De moi il n’y a rien à dire, mais ça me regarde. Ca me regarde jour et nuit d’un oeil rond comme la lune. On aimerait parfois que ça s’en aille, que ça fonde sous les pluies acides. Mais en général ça reste là. Ca attend pâlotement confessions, a-voeux, regrets, quelque chose de tragique, d’intense, d’authentique, et ça ferait presque sourire de voir comme ça s’obstine vainement. Ca me regarde les jours où je n’ai l’air de rien. Même pas l’air d’une fille en pull qui gratte, ni d’une poupée gonflable en célophane. Ces jours là je pourrais faire n’importe quoi, mais en général je ne fais rien. Je reste vautrée au raz des mots, à attendre que la marée des choses vienne les remuer, comme un verre de mer sur la plage. Ca s’ennuie à contrejour comme un fond de bière plate dans le cul d’une canette. Ca me regarde aussi les jours où j’écris de tellement loin, dans ma langue étrangère, qu’il faudrait des racines en béton armé pour m’arrimer aux rivages quotidiens. Le large guette de l’intérieur, la bougeotte immobile se repaît d’un corps-chrysalide. L’adolescence nous guette encore chaque jour là où tout explose et percute. Ca lâche prise et retombe… toujours côté déconfiture, à côté de mes pompes qui ne me disent plus rien. Désagréable état d’écluse à retenir la rouille dans un vague roulis.

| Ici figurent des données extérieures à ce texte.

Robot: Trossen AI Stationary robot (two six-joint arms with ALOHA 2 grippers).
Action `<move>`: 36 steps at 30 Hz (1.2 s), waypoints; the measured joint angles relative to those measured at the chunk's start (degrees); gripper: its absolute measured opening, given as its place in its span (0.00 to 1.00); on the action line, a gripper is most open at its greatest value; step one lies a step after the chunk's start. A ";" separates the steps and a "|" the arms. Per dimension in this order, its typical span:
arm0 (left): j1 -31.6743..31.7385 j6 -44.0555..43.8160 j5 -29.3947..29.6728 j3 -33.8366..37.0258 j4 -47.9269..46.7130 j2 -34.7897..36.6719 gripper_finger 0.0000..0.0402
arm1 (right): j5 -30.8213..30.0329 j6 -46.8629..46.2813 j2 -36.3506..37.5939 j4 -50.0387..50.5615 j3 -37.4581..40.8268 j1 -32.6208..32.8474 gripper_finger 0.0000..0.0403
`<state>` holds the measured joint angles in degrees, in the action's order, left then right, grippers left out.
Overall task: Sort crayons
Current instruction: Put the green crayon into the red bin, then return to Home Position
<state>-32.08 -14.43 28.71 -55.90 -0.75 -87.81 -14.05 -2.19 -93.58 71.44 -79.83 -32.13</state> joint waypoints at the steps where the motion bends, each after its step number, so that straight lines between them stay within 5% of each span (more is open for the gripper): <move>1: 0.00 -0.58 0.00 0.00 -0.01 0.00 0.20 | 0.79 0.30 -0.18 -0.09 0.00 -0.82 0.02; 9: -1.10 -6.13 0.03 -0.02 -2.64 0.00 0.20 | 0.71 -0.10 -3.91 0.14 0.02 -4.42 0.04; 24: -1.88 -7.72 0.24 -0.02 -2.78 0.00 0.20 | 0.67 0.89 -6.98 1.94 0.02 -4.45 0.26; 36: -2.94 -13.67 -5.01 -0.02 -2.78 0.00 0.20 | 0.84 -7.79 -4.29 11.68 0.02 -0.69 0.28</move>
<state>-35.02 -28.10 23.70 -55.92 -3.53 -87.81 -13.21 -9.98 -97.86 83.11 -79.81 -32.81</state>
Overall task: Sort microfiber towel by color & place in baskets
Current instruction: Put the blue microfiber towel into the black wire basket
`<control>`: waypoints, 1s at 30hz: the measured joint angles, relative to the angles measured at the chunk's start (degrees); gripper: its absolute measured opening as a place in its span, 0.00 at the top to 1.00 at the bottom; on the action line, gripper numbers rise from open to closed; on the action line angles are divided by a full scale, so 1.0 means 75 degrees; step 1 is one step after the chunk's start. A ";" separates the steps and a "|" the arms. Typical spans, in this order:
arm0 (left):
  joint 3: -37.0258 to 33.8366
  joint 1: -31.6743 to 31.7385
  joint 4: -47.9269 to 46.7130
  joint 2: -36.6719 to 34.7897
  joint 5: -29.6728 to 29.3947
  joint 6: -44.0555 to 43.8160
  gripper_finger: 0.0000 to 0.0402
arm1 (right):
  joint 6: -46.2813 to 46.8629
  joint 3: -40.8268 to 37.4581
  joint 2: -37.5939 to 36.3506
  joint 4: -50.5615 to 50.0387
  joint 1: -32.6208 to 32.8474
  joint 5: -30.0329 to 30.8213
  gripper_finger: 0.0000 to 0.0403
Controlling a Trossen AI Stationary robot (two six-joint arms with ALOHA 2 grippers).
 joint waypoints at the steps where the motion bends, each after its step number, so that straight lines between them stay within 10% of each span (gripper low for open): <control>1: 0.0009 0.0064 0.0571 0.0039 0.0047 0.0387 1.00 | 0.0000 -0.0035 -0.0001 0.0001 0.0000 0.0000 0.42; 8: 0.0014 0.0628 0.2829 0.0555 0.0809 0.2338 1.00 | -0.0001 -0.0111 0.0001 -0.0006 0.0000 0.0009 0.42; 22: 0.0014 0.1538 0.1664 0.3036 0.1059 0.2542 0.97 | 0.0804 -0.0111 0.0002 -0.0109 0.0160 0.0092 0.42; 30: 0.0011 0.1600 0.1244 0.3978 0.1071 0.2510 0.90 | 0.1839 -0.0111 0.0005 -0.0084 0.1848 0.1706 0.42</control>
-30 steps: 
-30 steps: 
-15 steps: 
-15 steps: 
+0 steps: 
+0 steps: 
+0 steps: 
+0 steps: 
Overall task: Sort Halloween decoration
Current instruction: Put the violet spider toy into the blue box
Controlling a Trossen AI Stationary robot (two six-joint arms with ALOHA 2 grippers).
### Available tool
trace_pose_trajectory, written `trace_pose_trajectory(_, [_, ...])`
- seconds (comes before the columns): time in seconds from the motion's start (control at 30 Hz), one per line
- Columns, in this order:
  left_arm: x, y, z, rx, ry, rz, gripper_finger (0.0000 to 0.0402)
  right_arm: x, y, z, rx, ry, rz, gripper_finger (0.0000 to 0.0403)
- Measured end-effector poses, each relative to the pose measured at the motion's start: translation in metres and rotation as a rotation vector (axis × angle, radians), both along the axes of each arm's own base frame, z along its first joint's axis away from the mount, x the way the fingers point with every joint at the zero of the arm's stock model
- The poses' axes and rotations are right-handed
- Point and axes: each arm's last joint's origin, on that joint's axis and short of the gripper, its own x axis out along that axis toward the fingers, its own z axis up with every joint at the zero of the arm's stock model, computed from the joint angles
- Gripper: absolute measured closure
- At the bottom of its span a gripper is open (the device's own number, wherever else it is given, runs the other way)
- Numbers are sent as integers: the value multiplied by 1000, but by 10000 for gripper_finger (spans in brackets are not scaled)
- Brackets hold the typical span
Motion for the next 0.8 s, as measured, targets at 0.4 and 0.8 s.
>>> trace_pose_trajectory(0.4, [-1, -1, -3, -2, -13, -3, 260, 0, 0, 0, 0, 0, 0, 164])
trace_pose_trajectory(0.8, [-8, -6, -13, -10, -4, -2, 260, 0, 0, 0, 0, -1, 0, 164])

Ecrire s’amène là, dans les turbulences écarlates des heures troubles. Tachycardie: accoucher d’une lueur à coups de marteau. Ca me regarde encore certaines nuits tellement interminables que seule l’odeur du café fort paraît suffisemment crédible pour attester du prochain retour du matin. Insomniaque je hume à la cuisine les grains noirs en décomptant les heures. Et je songe qu’il faut bien qu’il y ait, au fond des tasses, quelque chose de solide, d’insoluble dans le temps. Je cherche mentalement, du bout de la cuillère, à toucher la blancheur de l’émail, quelque chose qui soit aussi vrai que des dents définitives. Et je sais que ce ne sont que des rêves de mal endormie.

En haleine!
Vous ici!?! ;-) :-)!
je découvre, à peine, je garde ces mots,
ce blog aux images fortes…
je glisse tout ça dans mes favoris!
avec émotion naturellement.
pierre
Cher Pierre,
Merci pour votre visite, et pour ces mots… ainsi que pour votre peinture, au plus près des battements et des rythmes terrestres… j’aime beaucoup!